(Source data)
★ ★ ★ ★ ★

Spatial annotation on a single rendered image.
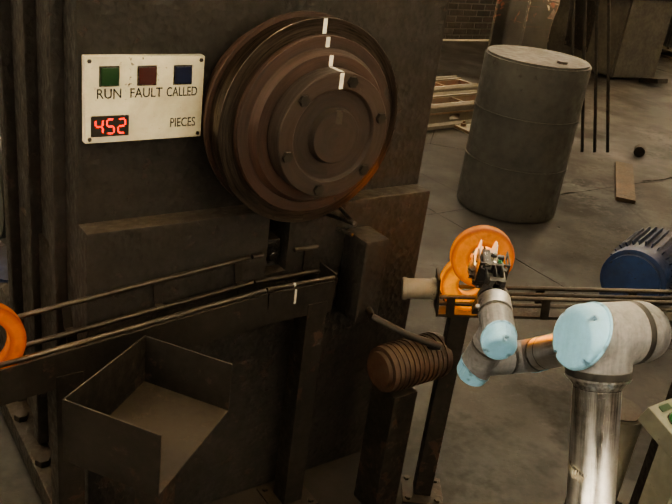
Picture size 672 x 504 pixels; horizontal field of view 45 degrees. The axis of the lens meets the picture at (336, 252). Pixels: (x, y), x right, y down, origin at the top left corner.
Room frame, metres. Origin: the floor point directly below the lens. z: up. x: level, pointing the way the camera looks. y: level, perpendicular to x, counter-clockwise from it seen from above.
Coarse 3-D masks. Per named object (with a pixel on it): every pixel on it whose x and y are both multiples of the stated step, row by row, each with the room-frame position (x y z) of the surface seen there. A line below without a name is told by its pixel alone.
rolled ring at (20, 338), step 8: (0, 304) 1.40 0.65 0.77; (0, 312) 1.38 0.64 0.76; (8, 312) 1.39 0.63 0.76; (0, 320) 1.38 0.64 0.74; (8, 320) 1.38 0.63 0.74; (16, 320) 1.39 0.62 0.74; (8, 328) 1.38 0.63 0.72; (16, 328) 1.39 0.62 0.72; (24, 328) 1.41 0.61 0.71; (8, 336) 1.39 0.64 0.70; (16, 336) 1.39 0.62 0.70; (24, 336) 1.40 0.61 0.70; (8, 344) 1.39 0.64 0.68; (16, 344) 1.39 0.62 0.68; (24, 344) 1.40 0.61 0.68; (0, 352) 1.40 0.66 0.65; (8, 352) 1.38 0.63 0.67; (16, 352) 1.39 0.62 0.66; (0, 360) 1.38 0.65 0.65; (0, 368) 1.37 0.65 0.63
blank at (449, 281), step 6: (450, 264) 1.91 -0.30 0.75; (444, 270) 1.92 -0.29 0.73; (450, 270) 1.90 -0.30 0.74; (444, 276) 1.90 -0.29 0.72; (450, 276) 1.90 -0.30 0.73; (456, 276) 1.90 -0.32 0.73; (444, 282) 1.90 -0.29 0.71; (450, 282) 1.90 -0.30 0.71; (456, 282) 1.90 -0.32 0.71; (444, 288) 1.90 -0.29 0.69; (450, 288) 1.90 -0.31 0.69; (456, 288) 1.90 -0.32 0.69; (474, 288) 1.94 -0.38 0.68; (450, 294) 1.90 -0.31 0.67; (456, 294) 1.90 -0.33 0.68; (462, 294) 1.91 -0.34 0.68; (468, 294) 1.92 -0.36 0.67; (474, 294) 1.91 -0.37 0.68; (456, 300) 1.90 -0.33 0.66; (462, 300) 1.91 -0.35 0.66; (468, 300) 1.91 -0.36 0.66; (456, 306) 1.91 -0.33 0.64; (462, 306) 1.91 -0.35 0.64; (468, 306) 1.91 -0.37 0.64
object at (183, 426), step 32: (128, 352) 1.37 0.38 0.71; (160, 352) 1.42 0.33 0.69; (192, 352) 1.39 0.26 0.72; (96, 384) 1.27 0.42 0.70; (128, 384) 1.37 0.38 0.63; (160, 384) 1.42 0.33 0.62; (192, 384) 1.39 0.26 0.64; (224, 384) 1.37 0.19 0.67; (64, 416) 1.18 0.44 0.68; (96, 416) 1.16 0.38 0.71; (128, 416) 1.32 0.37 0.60; (160, 416) 1.33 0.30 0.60; (192, 416) 1.34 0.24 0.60; (64, 448) 1.18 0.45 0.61; (96, 448) 1.16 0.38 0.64; (128, 448) 1.14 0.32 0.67; (160, 448) 1.12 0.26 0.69; (192, 448) 1.25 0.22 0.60; (128, 480) 1.14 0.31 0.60; (160, 480) 1.16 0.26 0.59
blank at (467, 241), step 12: (468, 228) 1.84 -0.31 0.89; (480, 228) 1.82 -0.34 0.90; (492, 228) 1.83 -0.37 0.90; (456, 240) 1.83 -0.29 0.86; (468, 240) 1.81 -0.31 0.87; (492, 240) 1.82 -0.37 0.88; (504, 240) 1.82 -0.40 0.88; (456, 252) 1.81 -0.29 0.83; (468, 252) 1.81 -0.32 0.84; (504, 252) 1.82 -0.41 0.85; (456, 264) 1.81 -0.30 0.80; (468, 276) 1.81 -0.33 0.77
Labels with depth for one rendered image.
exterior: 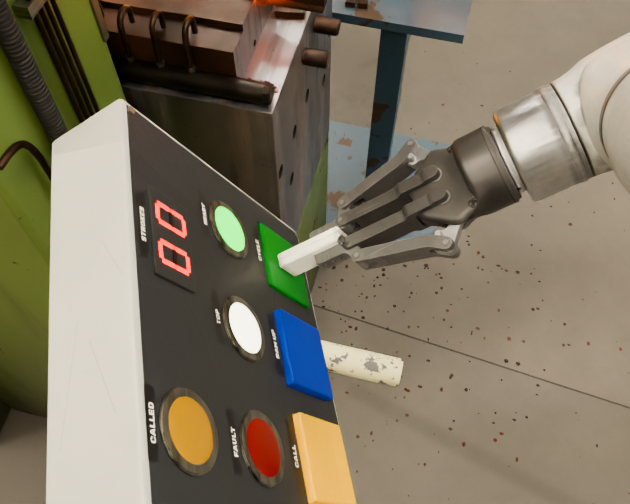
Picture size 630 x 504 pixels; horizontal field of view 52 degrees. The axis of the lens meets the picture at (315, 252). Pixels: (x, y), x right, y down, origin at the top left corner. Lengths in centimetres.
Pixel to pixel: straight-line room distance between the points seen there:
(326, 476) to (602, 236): 159
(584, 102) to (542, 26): 206
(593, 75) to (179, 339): 37
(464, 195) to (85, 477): 38
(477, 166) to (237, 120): 46
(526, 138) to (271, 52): 53
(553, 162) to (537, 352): 127
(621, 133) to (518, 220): 154
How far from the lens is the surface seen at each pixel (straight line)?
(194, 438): 44
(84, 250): 50
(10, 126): 74
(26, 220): 79
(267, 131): 95
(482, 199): 59
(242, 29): 95
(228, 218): 60
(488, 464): 168
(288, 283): 65
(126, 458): 42
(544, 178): 58
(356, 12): 133
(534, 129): 57
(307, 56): 106
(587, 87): 57
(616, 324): 192
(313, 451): 57
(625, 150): 46
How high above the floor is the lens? 158
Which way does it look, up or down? 59 degrees down
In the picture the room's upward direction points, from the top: straight up

★ ★ ★ ★ ★

» **What is needed**: A verbatim transcription is needed of the lines above, starting at the line with "Picture size 630" and ending at the line with "(621, 133) to (518, 220): 154", both included, and of nothing else.

» **Answer for this exercise**:
Picture size 630 x 504 pixels; horizontal field of view 52 degrees. The axis of the lens meets the picture at (315, 252). Pixels: (x, y), x right, y down, origin at the top left corner. Lengths in centimetres.
Pixel to pixel: straight-line room distance between the points seen there:
(326, 476) to (602, 236): 159
(584, 102) to (542, 26): 206
(593, 75) to (179, 339): 37
(464, 195) to (85, 477): 38
(477, 166) to (237, 120): 46
(526, 138) to (271, 52): 53
(553, 162) to (537, 352): 127
(621, 133) to (518, 220): 154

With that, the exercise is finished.